▸ **Task goal**
A faithful transcription of the entries below is required.

Excerpts from a dataset
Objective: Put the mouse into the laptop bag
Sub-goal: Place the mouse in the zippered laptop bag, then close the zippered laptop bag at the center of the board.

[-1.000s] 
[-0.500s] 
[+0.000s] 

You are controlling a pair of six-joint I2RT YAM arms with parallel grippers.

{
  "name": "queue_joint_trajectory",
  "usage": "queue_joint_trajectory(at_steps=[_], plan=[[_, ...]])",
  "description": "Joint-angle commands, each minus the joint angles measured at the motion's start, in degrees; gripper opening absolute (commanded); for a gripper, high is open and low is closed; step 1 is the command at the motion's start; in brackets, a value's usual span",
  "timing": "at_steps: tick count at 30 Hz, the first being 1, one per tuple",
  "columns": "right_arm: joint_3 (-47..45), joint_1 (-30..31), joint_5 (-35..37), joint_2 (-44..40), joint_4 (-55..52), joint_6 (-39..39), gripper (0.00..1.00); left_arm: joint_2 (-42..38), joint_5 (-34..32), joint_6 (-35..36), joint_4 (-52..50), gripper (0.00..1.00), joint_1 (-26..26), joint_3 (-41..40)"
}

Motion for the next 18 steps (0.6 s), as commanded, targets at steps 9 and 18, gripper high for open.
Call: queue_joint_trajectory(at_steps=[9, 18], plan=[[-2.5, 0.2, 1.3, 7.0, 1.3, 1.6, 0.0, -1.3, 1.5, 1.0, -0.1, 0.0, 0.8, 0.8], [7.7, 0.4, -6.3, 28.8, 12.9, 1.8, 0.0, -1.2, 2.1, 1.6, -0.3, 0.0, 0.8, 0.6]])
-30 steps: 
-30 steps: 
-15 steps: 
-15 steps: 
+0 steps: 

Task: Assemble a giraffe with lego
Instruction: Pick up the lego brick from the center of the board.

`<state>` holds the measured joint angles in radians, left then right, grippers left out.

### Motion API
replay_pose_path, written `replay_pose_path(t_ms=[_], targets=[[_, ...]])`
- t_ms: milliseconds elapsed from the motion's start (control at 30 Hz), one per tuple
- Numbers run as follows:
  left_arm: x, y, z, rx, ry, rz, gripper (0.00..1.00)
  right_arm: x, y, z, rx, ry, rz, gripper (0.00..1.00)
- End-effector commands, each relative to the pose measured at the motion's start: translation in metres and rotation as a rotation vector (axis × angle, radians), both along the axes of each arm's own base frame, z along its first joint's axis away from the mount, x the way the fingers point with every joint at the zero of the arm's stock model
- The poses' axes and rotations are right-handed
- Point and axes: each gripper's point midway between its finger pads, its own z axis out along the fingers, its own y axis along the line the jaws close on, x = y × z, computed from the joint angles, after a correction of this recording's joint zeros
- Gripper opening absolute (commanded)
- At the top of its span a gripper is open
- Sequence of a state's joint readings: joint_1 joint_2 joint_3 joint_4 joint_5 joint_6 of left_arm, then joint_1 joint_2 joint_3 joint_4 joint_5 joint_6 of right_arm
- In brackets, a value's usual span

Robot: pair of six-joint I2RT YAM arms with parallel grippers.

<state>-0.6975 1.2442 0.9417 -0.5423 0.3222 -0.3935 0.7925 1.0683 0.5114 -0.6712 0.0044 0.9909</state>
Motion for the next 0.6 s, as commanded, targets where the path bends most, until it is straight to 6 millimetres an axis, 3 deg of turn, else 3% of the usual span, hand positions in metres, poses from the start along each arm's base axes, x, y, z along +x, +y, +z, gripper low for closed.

▸ **Exercise solution**
Objective: Put the mouse into the laptop bag
Sub-goal: Place the mouse in the zippered laptop bag, then close the zippered laptop bag at the center of the board.

[-1.000s] 
[-0.500s] 
[+0.000s] 

You are controlling a pair of six-joint I2RT YAM arms with parallel grippers.

{
  "name": "queue_joint_trajectory",
  "usage": "queue_joint_trajectory(at_steps=[_], plan=[[_, ...]])",
  "description": "Joint-angle commands, each minus the joint angles measured at the motion's start, in degrees; gripper opening absolute (commanded); for a gripper, high is open and low is closed; step 1 is the command at the motion's start; in brackets, a value's usual span",
  "timing": "at_steps: tick count at 30 Hz, the first being 1, one per tuple",
  "columns": "right_arm: joint_3 (-47..45), joint_1 (-30..31), joint_5 (-35..37), joint_2 (-44..40), joint_4 (-55..52), joint_6 (-39..39), gripper (0.00..1.00); left_arm: joint_2 (-42..38), joint_5 (-34..32), joint_6 (-35..36), joint_4 (-52..50), gripper (0.00..1.00), joint_1 (-26..26), joint_3 (-41..40)"
}

Motion for the next 18 steps (0.6 s), as commanded, targets at steps 9 and 18, gripper high for open.
Call: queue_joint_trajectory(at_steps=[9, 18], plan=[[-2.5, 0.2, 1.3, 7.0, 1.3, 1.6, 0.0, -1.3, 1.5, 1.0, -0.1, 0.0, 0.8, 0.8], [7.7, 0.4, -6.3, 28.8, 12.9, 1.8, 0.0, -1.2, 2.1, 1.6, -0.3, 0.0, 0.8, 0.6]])
-30 steps: 
-30 steps: 
-15 steps: 
-15 steps: 
+0 steps: 

Task: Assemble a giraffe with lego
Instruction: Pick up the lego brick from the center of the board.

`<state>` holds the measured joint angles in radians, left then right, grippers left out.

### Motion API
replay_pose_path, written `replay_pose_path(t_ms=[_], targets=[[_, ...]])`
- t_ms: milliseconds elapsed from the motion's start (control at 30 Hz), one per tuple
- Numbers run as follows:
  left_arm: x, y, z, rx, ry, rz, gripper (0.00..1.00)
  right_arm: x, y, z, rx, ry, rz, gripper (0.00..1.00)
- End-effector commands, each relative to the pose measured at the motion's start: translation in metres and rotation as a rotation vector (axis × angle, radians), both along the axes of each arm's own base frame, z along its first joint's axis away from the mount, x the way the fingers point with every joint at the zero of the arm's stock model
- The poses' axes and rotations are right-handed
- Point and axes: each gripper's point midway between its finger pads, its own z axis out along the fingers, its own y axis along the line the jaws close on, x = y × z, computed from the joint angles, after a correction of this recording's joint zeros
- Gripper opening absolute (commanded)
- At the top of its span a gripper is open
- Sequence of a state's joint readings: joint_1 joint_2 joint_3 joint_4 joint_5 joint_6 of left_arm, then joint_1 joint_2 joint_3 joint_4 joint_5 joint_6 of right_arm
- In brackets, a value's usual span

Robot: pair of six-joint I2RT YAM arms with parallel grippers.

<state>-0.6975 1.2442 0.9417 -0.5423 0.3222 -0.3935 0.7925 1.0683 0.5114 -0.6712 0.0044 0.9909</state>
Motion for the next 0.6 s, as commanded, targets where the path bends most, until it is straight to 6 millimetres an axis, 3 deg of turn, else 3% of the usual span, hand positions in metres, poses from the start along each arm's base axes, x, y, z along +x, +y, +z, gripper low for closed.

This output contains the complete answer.